Part 2: Take control of your life
- The mission of the second half of this book;
- Chapter Nine: You Do Not Have to Forgive;
- Chapter Ten: I’m grown up, so why still ابر;
- Chapter Eleven: Giving meaning to oneself;
- Chapter Twelve: Who is Really Responsible?
- Chapter Thirteen: Courageous Action: Confrontation;
- Chapter Fourteen: Healing from Psychological Injuries Due to Sexual Abuse;
- Last word: get out of the illusion of changing your parents.
Is this book for you?
Toxic Parentbook is for you if you were the victim of your parents’ misbehavior as a child or teenager. Read this book to know the injuries you have seen, how to deal with them and how to treat them. Also, offering this book to people who feel that they have suffered such injuries will not be without merit.
If you are the eldest child in the family and have a younger sibling, you can give this book to your parents and prevent misbehavior from continuing in the family. This book is also a good choice for all those who are going to become parents in the future; Because with this book, they recognize the wrong behaviors and refuse to do them. This is causing the right culture to be gradually replaced in society, which is a valuable change.
Excerpts from Toxic Parents
“This is what one of my clients said: ‘I always thought parents were the best people; So when my father beat me with black and blue, I thought I must be very bad and worthy of this beating! ”(P. 36 electronic version)
«[…] I have not been able to stop my crying since my mother hit me for the thousandth time since yesterday. “He will never let me go beyond that and look to the future.” (P. 38 electronic version)

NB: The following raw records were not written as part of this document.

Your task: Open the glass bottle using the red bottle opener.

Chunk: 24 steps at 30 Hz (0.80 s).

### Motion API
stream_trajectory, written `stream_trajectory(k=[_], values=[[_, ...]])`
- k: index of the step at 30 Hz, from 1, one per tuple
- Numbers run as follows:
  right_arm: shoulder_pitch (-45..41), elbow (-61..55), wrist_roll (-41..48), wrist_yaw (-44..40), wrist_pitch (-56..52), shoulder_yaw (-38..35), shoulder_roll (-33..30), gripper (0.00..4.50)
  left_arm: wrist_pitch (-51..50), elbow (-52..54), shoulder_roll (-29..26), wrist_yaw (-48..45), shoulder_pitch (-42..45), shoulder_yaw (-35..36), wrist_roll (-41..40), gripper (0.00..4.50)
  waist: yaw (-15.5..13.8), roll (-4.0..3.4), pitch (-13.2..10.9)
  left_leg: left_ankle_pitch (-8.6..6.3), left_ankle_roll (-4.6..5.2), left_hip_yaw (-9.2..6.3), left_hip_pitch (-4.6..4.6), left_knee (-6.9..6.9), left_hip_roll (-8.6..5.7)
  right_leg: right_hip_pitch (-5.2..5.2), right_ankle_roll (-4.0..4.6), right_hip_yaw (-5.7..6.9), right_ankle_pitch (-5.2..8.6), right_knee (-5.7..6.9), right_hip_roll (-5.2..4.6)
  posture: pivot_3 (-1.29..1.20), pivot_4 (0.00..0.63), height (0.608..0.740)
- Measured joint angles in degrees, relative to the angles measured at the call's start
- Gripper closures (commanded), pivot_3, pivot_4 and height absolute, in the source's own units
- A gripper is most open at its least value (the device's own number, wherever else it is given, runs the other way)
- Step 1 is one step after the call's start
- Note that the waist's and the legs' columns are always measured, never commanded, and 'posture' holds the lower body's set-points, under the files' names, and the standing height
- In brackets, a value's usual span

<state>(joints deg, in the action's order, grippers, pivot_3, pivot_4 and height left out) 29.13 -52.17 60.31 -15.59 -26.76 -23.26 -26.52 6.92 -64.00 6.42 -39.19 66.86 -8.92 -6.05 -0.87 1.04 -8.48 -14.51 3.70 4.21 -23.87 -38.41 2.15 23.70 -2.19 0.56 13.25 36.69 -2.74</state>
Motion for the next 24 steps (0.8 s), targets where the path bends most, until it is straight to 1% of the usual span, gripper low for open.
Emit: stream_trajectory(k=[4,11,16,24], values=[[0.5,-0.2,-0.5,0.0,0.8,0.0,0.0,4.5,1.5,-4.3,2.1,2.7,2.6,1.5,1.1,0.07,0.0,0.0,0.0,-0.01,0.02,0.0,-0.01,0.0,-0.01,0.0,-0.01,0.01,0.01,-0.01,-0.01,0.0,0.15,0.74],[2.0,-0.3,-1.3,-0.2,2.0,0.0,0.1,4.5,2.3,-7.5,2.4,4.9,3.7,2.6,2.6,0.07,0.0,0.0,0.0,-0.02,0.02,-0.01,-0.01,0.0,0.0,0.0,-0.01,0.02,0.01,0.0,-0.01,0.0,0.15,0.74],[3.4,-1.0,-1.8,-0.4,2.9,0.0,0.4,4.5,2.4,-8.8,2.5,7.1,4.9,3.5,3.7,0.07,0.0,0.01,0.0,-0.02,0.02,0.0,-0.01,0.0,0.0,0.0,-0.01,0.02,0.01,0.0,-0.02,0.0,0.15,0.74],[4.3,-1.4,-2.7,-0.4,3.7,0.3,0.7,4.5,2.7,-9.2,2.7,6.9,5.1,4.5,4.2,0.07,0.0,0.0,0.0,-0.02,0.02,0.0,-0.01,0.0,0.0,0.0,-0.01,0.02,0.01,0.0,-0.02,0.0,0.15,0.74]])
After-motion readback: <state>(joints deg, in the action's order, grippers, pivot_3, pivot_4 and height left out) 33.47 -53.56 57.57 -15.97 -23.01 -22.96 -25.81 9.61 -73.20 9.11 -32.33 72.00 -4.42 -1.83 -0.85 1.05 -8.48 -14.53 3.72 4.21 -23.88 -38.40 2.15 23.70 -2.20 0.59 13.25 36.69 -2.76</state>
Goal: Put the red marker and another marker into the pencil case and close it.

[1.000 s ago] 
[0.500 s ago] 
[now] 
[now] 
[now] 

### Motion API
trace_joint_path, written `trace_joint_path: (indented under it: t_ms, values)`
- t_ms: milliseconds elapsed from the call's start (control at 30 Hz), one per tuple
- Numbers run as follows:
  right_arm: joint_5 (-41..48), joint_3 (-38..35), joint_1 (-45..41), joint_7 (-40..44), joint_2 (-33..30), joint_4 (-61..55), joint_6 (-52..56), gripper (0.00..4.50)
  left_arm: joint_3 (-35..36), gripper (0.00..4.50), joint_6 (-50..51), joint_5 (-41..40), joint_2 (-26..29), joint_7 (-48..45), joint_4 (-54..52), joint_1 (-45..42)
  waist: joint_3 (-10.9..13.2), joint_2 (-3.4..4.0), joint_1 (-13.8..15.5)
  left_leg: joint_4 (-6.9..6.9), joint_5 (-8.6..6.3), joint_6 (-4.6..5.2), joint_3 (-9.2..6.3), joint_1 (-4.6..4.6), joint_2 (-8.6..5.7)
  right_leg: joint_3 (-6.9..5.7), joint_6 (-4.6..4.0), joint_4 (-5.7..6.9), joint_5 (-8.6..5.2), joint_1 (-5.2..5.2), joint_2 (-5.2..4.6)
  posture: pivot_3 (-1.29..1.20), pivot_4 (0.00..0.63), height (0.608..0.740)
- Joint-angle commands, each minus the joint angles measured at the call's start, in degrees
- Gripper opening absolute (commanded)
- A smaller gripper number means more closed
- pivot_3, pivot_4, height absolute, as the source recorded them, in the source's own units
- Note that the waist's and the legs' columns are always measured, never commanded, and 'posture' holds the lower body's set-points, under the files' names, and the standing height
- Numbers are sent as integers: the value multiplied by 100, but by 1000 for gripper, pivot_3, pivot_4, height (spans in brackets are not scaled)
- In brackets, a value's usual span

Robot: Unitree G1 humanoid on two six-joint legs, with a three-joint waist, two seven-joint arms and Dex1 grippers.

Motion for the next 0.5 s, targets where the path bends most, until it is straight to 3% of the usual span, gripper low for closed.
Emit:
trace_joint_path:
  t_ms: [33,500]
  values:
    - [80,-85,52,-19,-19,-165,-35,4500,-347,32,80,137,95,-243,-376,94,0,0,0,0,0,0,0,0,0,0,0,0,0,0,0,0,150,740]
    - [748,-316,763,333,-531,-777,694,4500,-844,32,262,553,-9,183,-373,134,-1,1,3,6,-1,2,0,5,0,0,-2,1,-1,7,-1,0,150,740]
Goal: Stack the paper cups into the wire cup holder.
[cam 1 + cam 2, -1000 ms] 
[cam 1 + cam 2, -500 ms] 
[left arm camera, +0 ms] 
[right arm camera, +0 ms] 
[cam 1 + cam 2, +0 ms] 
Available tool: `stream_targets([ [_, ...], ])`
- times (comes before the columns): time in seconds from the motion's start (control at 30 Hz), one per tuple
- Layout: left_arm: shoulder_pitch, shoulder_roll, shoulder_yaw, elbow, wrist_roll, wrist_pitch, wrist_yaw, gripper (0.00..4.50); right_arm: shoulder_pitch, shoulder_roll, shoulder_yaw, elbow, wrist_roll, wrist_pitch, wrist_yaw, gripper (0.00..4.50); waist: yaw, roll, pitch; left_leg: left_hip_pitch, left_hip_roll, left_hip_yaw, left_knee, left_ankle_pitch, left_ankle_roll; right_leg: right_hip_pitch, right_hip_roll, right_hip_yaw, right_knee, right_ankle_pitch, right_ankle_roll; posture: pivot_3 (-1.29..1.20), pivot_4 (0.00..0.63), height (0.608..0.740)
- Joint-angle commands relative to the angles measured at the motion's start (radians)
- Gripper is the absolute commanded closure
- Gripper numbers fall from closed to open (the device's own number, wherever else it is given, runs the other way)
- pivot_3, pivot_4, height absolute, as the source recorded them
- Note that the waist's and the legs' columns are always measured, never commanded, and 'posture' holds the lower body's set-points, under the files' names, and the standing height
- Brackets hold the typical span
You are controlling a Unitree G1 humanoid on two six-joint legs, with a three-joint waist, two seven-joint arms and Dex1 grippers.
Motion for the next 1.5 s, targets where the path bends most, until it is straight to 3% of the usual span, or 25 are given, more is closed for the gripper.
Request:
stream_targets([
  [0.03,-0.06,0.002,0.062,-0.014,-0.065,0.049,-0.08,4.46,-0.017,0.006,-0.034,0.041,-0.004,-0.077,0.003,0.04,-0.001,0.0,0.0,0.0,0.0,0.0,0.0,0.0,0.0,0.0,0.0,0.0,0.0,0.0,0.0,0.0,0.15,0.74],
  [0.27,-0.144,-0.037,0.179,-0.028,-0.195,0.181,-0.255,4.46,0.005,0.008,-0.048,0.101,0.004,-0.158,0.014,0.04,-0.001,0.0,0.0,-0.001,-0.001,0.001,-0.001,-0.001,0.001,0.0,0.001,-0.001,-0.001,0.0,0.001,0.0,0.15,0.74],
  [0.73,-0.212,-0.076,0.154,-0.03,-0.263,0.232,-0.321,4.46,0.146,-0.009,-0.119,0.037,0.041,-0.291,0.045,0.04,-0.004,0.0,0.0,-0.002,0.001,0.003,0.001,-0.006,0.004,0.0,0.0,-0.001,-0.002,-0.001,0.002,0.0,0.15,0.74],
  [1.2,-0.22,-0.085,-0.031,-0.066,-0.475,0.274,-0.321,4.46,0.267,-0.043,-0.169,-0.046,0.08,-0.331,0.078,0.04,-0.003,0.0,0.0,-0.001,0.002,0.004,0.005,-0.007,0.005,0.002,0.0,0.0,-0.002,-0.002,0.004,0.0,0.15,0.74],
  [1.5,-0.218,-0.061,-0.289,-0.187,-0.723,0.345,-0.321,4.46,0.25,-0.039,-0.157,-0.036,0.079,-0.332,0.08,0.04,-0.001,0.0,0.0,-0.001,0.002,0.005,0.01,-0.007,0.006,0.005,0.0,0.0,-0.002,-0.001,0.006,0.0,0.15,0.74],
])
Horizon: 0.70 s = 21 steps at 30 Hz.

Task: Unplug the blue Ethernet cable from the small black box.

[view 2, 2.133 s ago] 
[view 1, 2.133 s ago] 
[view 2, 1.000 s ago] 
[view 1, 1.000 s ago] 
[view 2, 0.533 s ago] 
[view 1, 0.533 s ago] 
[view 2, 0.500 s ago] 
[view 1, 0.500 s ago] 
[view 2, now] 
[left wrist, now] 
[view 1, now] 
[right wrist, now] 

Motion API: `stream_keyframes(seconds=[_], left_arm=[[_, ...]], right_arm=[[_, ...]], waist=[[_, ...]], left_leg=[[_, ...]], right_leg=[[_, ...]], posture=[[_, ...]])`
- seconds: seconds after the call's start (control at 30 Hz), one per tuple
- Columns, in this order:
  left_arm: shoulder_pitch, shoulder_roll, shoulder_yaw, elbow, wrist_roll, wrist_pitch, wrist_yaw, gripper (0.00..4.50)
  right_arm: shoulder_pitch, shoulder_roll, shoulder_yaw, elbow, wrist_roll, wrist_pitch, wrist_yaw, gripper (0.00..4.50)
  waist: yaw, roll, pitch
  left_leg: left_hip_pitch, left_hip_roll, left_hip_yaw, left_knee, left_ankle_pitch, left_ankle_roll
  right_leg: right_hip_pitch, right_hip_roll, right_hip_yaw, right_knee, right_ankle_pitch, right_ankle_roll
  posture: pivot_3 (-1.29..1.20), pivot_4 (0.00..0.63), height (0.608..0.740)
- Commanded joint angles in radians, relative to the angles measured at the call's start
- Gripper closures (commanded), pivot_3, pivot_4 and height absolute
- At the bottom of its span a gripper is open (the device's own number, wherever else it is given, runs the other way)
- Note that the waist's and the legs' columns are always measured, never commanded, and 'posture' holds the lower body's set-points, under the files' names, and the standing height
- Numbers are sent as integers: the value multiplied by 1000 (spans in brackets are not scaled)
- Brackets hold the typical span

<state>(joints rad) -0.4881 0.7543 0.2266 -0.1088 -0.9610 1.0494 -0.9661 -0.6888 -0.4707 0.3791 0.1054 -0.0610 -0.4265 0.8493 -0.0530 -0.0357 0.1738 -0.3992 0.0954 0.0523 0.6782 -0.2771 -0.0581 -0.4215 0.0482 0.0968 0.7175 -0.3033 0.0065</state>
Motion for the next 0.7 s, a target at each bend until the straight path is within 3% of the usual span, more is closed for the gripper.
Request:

“It is true that my father beat me with a baseball bat; But he did not mean badly. “He just wanted to teach me a lesson in life.” All of these justifications have one thing in common, and that is that they make an unacceptable mistake acceptable. These people may seemingly justify the issue to themselves; “But in fact, part of them always knows that it is completely unjustifiable.” (P. 50 electronic version)
“If we increase our knowledge of ourselves and the reason for our behaviors, we will surely gain a better understanding of the roots of our behaviors and nerves.” (P. 55 electronic version)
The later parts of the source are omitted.